▶ **TASK DETAILS**:
Please output exactly the run of lines that starts at the line with "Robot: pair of" and ends at the last line of the records below.

Stored items:
---*---
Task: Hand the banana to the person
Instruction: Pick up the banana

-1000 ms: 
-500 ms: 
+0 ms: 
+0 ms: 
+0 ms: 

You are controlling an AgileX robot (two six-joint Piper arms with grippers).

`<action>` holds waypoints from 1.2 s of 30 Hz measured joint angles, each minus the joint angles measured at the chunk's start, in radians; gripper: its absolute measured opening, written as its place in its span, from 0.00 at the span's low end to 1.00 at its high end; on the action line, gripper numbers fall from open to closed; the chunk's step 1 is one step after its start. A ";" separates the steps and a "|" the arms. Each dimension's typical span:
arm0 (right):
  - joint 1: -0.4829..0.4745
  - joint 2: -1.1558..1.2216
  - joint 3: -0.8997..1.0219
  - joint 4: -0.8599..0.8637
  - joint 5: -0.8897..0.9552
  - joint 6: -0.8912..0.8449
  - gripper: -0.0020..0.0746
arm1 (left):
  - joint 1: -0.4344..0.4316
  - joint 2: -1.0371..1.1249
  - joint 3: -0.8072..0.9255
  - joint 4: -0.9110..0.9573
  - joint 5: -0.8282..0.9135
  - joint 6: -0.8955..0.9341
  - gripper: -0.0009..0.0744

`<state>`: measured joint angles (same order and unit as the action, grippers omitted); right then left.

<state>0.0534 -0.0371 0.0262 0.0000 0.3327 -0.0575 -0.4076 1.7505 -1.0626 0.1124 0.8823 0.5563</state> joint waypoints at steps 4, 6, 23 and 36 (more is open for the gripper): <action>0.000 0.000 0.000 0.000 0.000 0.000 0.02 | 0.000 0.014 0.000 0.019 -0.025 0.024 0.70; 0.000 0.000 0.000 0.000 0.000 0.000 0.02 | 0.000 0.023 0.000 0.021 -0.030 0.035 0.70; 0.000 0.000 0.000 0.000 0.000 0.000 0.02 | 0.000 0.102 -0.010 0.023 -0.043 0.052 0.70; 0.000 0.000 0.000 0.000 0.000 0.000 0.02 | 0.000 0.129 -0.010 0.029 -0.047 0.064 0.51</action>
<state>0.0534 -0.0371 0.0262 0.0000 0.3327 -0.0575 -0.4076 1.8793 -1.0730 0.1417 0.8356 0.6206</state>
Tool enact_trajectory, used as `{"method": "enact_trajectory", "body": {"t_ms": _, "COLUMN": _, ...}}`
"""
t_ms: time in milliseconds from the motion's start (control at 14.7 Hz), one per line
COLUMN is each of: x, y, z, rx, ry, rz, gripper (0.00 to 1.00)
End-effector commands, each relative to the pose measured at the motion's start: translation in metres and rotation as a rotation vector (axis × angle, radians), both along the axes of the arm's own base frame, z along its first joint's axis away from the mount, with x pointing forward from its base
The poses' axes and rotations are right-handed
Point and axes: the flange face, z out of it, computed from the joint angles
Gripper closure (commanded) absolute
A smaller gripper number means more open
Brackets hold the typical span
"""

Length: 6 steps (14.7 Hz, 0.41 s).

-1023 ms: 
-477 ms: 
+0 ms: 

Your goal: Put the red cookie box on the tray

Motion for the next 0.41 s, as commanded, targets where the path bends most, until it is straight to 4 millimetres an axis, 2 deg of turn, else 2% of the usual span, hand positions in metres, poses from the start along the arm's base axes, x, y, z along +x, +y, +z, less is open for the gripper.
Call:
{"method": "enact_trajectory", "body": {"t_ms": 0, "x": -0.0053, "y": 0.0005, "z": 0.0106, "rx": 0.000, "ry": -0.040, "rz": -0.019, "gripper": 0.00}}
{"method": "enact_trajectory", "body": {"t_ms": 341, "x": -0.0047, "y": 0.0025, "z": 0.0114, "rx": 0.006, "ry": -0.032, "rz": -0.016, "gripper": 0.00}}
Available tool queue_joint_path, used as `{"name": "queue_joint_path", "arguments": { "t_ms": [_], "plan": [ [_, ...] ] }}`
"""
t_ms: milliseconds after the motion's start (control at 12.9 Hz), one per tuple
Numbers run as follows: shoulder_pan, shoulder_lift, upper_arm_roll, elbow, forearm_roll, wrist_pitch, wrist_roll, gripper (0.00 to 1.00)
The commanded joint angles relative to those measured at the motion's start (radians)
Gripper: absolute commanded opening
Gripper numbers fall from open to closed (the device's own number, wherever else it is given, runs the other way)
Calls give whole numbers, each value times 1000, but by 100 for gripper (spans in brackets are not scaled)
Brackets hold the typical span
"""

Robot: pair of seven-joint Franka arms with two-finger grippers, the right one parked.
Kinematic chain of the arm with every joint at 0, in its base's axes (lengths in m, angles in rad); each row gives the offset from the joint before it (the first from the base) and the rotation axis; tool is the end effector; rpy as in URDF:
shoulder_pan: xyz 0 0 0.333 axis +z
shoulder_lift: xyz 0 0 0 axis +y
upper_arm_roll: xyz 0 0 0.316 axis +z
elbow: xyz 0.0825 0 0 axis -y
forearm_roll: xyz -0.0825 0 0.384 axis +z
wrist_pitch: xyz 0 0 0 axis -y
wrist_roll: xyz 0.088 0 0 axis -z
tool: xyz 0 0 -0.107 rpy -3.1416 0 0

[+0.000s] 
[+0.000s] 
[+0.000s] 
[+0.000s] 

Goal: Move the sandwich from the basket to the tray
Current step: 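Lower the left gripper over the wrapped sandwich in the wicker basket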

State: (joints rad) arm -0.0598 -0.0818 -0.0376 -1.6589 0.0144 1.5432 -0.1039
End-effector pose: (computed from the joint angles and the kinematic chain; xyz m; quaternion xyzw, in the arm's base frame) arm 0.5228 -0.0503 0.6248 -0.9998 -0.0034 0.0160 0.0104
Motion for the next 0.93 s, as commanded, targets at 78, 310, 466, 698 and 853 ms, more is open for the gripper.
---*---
▶ **EXERCISE ANSWER**:
Robot: pair of seven-joint Franka arms with two-finger grippers, the right one parked.
Kinematic chain of the arm with every joint at 0, in its base's axes (lengths in m, angles in rad); each row gives the offset from the joint before it (the first from the base) and the rotation axis; tool is the end effector; rpy as in URDF:
shoulder_pan: xyz 0 0 0.333 axis +z
shoulder_lift: xyz 0 0 0 axis +y
upper_arm_roll: xyz 0 0 0.316 axis +z
elbow: xyz 0.0825 0 0 axis -y
forearm_roll: xyz -0.0825 0 0.384 axis +z
wrist_pitch: xyz 0 0 0 axis -y
wrist_roll: xyz 0.088 0 0 axis -z
tool: xyz 0 0 -0.107 rpy -3.1416 0 0

[+0.000s] 
[+0.000s] 
[+0.000s] 
[+0.000s] 

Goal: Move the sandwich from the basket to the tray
Current step: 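Lower the left gripper over the wrapped sandwich in the wicker basket
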
State: (joints rad) arm -0.0598 -0.0818 -0.0376 -1.6589 0.0144 1.5432 -0.1039
End-effector pose: (computed from the joint angles and the kinematic chain; xyz m; quaternion xyzw, in the arm's base frame) arm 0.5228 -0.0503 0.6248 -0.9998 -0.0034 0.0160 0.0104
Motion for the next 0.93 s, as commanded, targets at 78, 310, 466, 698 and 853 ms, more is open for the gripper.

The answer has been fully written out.